**Problem requirements:**
Within the records, find every line that includes the word "traced" and copy it.

**Data supplied:**
========================================================================
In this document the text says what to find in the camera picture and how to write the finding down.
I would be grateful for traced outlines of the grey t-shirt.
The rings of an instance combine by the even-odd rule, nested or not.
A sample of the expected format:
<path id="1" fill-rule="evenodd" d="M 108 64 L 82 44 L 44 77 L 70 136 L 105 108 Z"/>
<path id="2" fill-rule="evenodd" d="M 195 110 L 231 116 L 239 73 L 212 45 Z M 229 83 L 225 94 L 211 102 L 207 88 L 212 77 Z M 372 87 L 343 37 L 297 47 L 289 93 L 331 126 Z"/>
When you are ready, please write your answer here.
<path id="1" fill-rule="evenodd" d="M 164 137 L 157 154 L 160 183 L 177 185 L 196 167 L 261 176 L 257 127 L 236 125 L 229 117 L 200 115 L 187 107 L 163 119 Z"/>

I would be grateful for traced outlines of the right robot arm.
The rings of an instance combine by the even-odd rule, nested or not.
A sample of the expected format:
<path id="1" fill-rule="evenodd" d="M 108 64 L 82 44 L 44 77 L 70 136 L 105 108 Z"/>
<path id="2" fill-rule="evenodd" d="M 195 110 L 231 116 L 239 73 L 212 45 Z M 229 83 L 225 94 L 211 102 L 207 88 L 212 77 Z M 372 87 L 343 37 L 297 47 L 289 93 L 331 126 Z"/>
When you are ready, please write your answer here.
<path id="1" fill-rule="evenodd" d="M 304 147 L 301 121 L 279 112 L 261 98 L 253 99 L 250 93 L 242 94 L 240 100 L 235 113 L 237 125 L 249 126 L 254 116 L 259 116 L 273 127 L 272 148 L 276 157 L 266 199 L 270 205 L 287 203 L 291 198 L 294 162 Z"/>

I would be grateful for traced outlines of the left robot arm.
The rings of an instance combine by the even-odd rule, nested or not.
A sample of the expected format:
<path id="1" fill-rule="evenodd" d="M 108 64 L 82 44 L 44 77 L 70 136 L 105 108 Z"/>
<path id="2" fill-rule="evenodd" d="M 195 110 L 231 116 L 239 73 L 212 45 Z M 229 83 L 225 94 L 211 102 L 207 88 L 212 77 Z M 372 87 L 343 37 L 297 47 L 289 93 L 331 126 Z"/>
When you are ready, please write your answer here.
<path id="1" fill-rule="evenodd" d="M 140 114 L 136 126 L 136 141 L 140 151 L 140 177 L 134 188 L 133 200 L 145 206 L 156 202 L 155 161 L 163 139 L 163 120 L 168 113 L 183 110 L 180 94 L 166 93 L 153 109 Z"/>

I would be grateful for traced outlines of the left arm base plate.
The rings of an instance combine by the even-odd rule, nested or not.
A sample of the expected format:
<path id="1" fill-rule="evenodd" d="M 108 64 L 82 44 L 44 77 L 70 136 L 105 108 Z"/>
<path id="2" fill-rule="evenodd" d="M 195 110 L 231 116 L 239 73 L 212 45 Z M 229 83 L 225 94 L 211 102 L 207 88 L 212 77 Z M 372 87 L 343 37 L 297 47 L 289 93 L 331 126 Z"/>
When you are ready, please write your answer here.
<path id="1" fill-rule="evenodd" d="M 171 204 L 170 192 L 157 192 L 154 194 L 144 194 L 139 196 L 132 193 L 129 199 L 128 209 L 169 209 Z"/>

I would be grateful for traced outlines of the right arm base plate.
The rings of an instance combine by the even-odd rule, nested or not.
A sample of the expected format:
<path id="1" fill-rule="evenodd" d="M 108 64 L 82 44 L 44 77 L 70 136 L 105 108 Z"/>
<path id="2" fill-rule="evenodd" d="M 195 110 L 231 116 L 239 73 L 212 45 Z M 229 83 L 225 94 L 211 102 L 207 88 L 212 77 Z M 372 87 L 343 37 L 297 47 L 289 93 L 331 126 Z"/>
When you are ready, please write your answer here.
========================================================================
**Result of this exercise:**
I would be grateful for traced outlines of the grey t-shirt.
I would be grateful for traced outlines of the right robot arm.
I would be grateful for traced outlines of the left robot arm.
I would be grateful for traced outlines of the left arm base plate.
I would be grateful for traced outlines of the right arm base plate.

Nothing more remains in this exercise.